In vitro effects of β-glucan combined with agonistic anti-CD40 monoclonal antibody on immune functions of dendritic cells / 中华微生物学和免疫学杂志

ABSTRACT

Objective:To investigate the effects of β-glucan combined with agonistic anti-CD40 monoclonal antibody (5C11) on the immune functions of dendritic cells (DCs) and the possible molecular mechanism.Methods:Mononuclear cells were separated from fresh concentrated white cells (granulocytes) of healthy subjects using Ficoll density gradient centrifugation, and induced by GM-CSF and IL-4 to differentiate into immature DCs. Following various stimulation (5C11 alone, β-glucan alone, 5C11 combined with β-glucan), flow cytometry was used to detect the expression of CD40, CD80, CD83, CD86 and MHC-Ⅱ molecule HLA-DR on the surface of DCs. ELISA was used to detect the secretion of cytokines including IL-12, IL-6, TNF-α and IL-10. Western blot was used to detect the phosphorylation of proteins related to MAPK signaling pathway.Results:Flow cytometry suggested that β-glucan significantly induced the expression of co-stimulatory molecule CD40 on the surface of DCs ( P<0.05).

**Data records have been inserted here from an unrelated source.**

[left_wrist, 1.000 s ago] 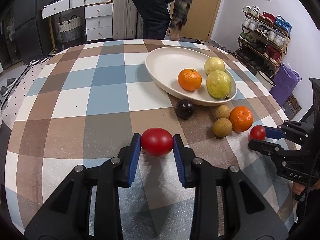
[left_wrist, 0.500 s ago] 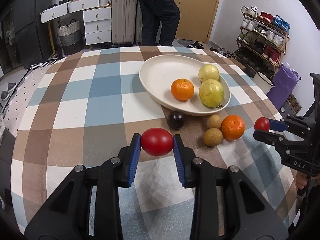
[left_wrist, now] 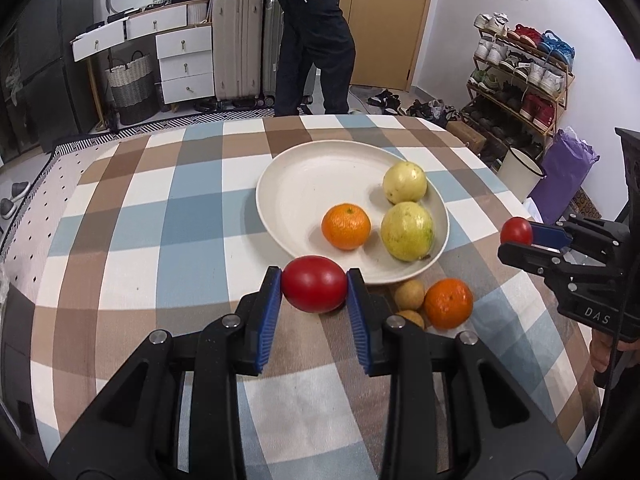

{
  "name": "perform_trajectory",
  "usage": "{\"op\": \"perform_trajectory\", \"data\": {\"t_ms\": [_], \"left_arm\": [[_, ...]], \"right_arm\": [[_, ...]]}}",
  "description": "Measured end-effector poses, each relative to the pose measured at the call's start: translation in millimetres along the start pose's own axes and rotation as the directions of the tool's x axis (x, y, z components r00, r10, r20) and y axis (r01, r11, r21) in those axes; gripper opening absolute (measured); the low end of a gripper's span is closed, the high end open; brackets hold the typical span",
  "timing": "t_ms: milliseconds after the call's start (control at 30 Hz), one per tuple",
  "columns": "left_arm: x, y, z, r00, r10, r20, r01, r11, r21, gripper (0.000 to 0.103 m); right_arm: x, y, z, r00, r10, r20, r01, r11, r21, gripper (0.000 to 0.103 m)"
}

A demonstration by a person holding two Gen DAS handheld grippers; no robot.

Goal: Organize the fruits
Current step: 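Carry the tomato and plum over the white plate and open both tools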

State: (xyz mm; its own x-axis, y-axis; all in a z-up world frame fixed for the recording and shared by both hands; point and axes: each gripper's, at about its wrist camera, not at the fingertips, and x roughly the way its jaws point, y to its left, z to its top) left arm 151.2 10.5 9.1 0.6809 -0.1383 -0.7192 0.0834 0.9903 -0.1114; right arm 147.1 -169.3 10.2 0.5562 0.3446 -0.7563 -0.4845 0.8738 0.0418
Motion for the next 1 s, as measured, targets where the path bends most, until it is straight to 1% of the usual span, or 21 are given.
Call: {"op": "perform_trajectory", "data": {"t_ms": [400, 567, 700, 1000], "left_arm": [[26, -1, 35, 1.000, -0.004, 0.000, 0.004, 1.000, 0.005, 0.030], [38, -1, 44, 1.000, -0.004, 0.001, 0.004, 1.000, 0.012, 0.030], [51, 1, 49, 1.000, 0.001, -0.011, -0.001, 1.000, 0.015, 0.030], [78, 12, 57, 0.999, 0.011, -0.032, -0.011, 1.000, 0.000, 0.030]], "right_arm": [[23, -12, 27, 1.000, 0.012, 0.005, -0.012, 1.000, 0.004, 0.032], [37, -15, 35, 1.000, 0.017, 0.000, -0.017, 1.000, 0.007, 0.032], [48, -15, 38, 0.999, 0.034, 0.014, -0.034, 0.999, -0.007, 0.032], [77, -23, 40, 0.999, 0.006, -0.044, -0.008, 0.999, -0.032, 0.032]]}}
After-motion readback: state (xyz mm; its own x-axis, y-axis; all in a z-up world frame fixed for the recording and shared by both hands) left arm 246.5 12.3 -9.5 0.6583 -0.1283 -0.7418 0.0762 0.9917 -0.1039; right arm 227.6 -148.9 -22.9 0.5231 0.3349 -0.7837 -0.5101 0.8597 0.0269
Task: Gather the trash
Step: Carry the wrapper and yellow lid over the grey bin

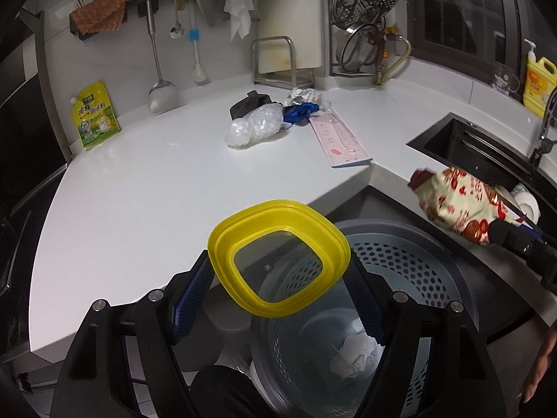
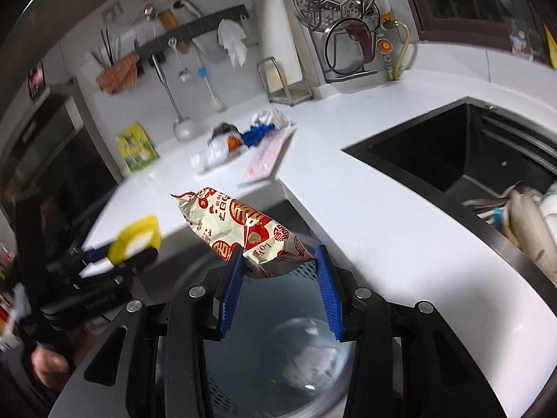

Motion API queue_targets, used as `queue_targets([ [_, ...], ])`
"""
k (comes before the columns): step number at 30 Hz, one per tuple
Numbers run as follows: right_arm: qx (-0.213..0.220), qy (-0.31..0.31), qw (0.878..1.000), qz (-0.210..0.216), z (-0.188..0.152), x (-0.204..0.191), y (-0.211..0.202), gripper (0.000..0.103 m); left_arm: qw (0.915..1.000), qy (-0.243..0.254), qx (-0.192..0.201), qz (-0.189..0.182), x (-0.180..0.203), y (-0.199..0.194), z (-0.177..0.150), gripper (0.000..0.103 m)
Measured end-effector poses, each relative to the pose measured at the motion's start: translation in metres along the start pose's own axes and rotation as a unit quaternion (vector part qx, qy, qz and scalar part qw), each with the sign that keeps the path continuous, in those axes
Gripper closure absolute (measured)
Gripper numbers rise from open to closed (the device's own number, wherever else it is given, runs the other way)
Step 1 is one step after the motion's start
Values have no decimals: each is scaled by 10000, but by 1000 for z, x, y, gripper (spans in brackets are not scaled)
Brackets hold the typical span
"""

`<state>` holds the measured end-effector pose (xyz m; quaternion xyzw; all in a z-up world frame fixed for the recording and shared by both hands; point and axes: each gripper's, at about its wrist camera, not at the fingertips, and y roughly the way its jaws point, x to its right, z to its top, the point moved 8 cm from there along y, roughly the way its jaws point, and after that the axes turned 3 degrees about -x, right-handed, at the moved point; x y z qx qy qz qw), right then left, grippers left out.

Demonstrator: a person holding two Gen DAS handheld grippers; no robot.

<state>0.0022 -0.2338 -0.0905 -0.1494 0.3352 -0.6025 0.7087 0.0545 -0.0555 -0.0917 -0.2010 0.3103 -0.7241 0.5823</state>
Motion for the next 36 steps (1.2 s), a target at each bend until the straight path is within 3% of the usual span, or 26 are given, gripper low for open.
queue_targets([
  [13, -380, 36, 9991, -193, -52, -4, -3, 63, 9996, 77, -208, -157, 3, 1, -36, 30],
  [36, -715, 36, 9969, -318, -72, -16, 17, 62, 9986, -17, -484, -218, -9, 13, -57, 30],
])
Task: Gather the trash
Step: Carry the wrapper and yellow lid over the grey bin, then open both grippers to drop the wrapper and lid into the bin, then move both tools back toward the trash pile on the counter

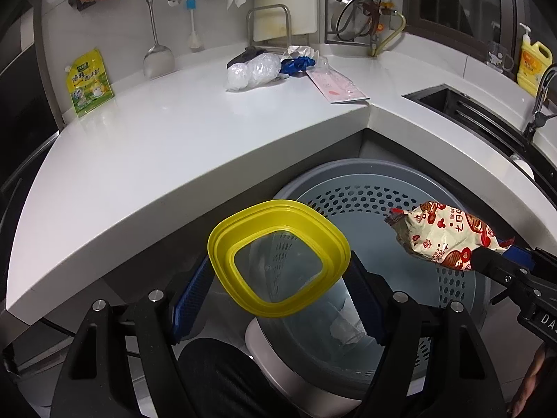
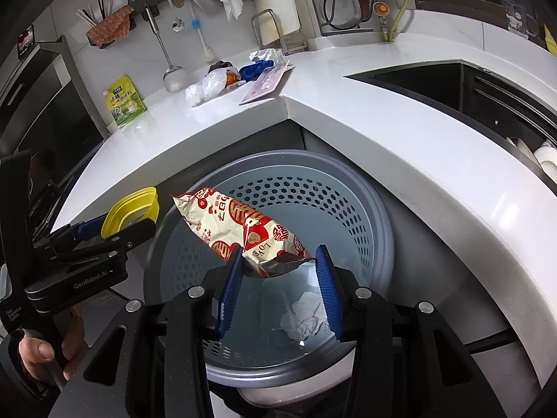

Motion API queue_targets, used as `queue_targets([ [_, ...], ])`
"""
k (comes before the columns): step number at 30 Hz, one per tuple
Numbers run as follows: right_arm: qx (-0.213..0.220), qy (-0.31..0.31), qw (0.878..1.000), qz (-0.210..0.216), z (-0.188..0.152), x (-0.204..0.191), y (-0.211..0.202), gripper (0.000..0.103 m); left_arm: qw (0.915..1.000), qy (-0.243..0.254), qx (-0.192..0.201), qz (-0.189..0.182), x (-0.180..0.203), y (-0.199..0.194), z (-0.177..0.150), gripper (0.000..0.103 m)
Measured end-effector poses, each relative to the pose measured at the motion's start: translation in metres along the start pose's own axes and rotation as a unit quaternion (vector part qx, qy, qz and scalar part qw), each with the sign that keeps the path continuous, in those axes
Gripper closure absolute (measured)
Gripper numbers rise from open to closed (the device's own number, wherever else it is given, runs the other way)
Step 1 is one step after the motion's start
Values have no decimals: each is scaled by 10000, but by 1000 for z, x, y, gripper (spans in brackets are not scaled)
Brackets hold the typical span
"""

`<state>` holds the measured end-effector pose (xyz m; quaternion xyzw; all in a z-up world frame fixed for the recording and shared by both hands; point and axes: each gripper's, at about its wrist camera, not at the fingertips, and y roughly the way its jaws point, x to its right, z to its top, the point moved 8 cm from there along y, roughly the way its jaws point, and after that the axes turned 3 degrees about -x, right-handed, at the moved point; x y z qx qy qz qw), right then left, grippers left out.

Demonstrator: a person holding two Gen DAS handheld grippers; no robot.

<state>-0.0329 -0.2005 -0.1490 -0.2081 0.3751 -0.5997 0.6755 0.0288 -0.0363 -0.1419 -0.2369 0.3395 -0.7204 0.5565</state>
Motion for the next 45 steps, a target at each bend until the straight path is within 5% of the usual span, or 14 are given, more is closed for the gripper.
queue_targets([
  [14, -53, 90, 9999, -1, -5, 6, 5, 61, 9999, -42, -94, -2, 0, 4, -4, 28],
  [21, 31, 116, 9999, -5, -4, 6, 2, 44, 9999, -85, -124, -20, -1, 4, -5, 22],
  [30, 118, 149, 9998, 42, -3, 6, -3, 38, 9998, -158, -132, -15, -3, 4, -6, 15],
  [45, 209, 84, 9997, 68, 1, 2, -8, 36, 9993, -359, -56, -17, -15, -3, -2, 13],
])
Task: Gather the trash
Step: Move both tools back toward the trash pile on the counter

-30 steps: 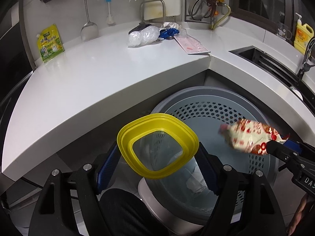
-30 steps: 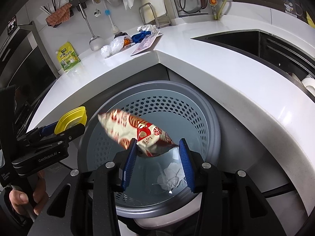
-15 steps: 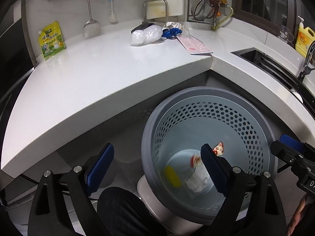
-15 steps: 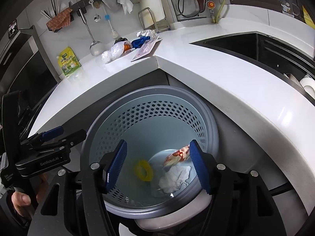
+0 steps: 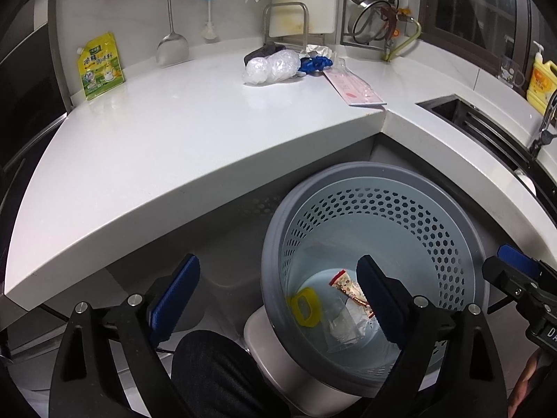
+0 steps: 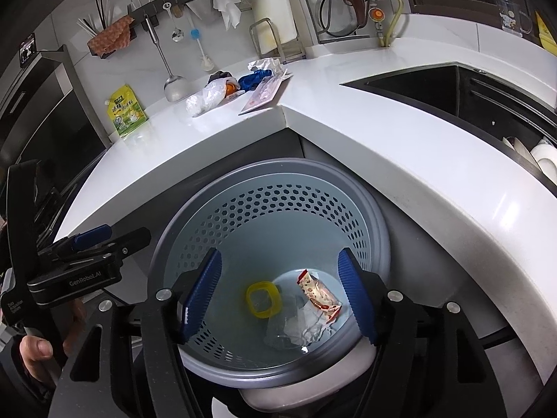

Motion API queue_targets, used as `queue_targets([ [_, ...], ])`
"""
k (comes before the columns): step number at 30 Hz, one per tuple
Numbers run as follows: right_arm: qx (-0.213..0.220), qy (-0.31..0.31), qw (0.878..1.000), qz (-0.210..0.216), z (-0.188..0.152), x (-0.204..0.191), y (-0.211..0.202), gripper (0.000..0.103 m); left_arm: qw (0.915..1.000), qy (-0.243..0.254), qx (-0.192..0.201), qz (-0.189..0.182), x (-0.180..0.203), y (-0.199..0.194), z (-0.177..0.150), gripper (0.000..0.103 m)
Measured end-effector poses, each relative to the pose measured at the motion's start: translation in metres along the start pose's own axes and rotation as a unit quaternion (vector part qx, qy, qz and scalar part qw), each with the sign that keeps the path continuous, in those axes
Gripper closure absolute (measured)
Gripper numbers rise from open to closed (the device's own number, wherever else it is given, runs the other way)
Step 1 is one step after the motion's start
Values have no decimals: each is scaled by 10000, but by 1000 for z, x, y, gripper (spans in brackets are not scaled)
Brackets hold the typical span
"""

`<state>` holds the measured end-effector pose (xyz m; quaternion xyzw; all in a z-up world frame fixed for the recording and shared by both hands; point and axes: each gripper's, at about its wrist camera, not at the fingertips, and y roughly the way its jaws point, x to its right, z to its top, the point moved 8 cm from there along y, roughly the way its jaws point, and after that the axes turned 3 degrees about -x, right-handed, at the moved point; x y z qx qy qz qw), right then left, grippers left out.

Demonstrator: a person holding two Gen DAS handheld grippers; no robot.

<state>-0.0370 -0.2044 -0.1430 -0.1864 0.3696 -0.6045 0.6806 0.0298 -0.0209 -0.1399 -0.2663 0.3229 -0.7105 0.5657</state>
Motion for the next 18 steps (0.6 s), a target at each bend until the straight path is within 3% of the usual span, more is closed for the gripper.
queue_targets([
  [9, 63, -15, 10000, -17, 11, -4, 2, 34, 9997, -138, 209, -50, -8, -6, 24, 12],
  [18, 385, -130, 9988, -257, 64, -6, 4, 32, 9978, -178, 634, 39, -20, -2, 85, 9],
])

After the DCs were co-stimulated with β-glucan and 5C11, CD80, CD83 and CD86 expression were further significantly increased, and a strong synergistic effect on CD83 expression, a key marker of DC maturation, was observed ( P<0.01). ELISA showed that β-glucan combined with 5C11 could significantly promote the secretion of cytokines such as IL-12, IL-6 and TNF-α by DCs, and have a synergistic effect on the secretion of IL-12, a critical cytokine in regulating DC functions ( P<0.01). Western blot indicated that the phosphorylation of p38 MAPK and p44/42 MAPK in DCs was increased significantly after combined treatment, and the phosphorylation started earlier and lasted longer compared to that in DCs stimulated with 5C11 or β-glucan alone ( P<0.01). Conclusions:This study suggested that β-glucan combined with 5C11 had a synergistic effect on promoting the maturation and improving the immune functions of DCs, providing a new strategy for the preparation of anti-tumor DC vaccines.